● **HOW TO COMPLETE THIS TASK**
Determine how many lines of this material contain "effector". Give only the number.

= = = = = = =

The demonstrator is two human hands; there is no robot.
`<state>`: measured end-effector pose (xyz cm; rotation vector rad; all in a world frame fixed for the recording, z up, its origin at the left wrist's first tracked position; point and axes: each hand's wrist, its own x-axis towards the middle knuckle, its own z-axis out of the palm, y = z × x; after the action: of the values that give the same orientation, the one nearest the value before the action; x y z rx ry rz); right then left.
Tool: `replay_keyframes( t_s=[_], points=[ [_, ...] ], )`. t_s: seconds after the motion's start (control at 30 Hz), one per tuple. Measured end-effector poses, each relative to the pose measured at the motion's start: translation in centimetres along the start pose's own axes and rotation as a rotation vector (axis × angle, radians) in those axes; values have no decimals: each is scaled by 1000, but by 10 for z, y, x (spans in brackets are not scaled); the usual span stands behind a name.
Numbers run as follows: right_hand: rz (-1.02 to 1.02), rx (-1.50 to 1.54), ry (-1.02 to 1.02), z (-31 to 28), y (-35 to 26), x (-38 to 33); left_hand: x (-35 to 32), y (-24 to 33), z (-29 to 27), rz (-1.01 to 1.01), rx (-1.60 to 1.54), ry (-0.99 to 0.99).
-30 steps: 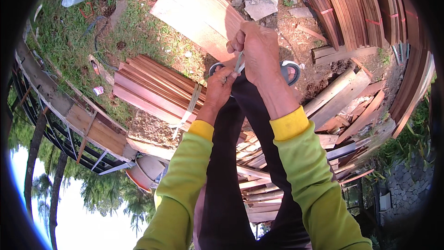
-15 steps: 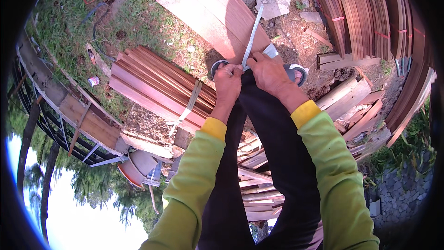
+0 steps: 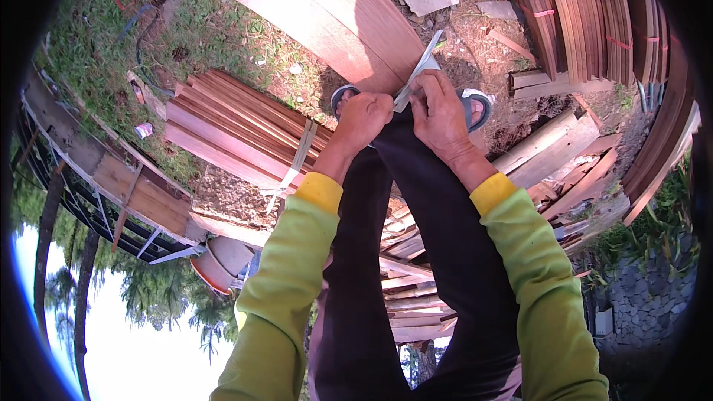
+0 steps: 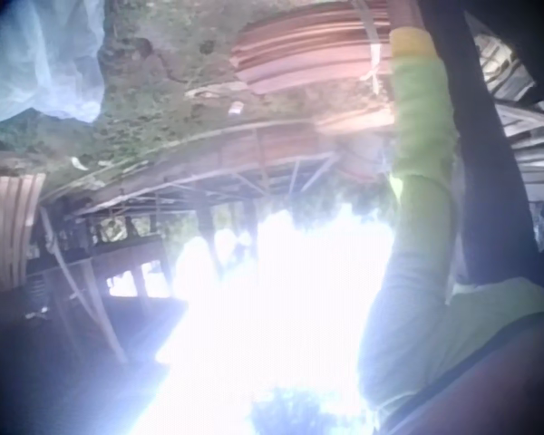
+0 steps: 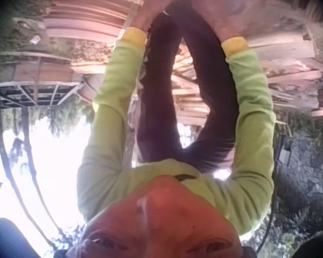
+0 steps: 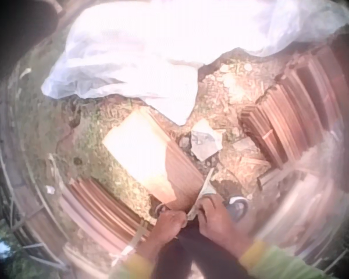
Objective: The person gathers reddish-brown wooden planks from a pile on the ground and stacks them into a neat bundle. They then secure the bundle using a white strap, wrapping it around the wood and tying a knot to hold the planks together.
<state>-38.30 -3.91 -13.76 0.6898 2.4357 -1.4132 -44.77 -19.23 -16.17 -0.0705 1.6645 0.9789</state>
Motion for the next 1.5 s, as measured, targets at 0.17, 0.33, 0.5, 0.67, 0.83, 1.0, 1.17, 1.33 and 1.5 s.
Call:
replay_keyframes(
  t_s=[0.17, 0.33, 0.5, 0.67, 0.83, 1.0, 1.17, 1.33, 1.5],
  points=[
    [-292, -271, -172, -9, 6, -7, 11, 3, -4, -298, -198, -109],
    [-379, -346, -261, -8, -5, -1, -9, 18, -7, -99, -75, -3],
    [-60, -344, -556, -24, -31, 1, -24, -6, -10, 391, 147, 165],
    [-117, -328, -589, -21, -23, 4, -42, -9, -7, 418, 478, 277],
    [-188, -570, -597, -40, 30, 28, -15, -62, -17, 536, 550, 328],
    [-71, -625, -668, -46, 45, 64, 9, -92, -7, 562, 509, 304],
    [-413, -18, -366, -26, 7, 22, 1, -81, -12, 442, 379, 225],
    [148, 363, -479, 53, -31, 13, -10, -68, -10, 306, 367, 186],
    [162, 220, -416, 39, -52, -6, -32, -48, -20, 369, 478, 161]
  ],
)
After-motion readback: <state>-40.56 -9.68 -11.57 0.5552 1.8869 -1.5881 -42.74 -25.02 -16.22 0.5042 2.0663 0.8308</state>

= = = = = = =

● **WRITTEN ANSWER**
2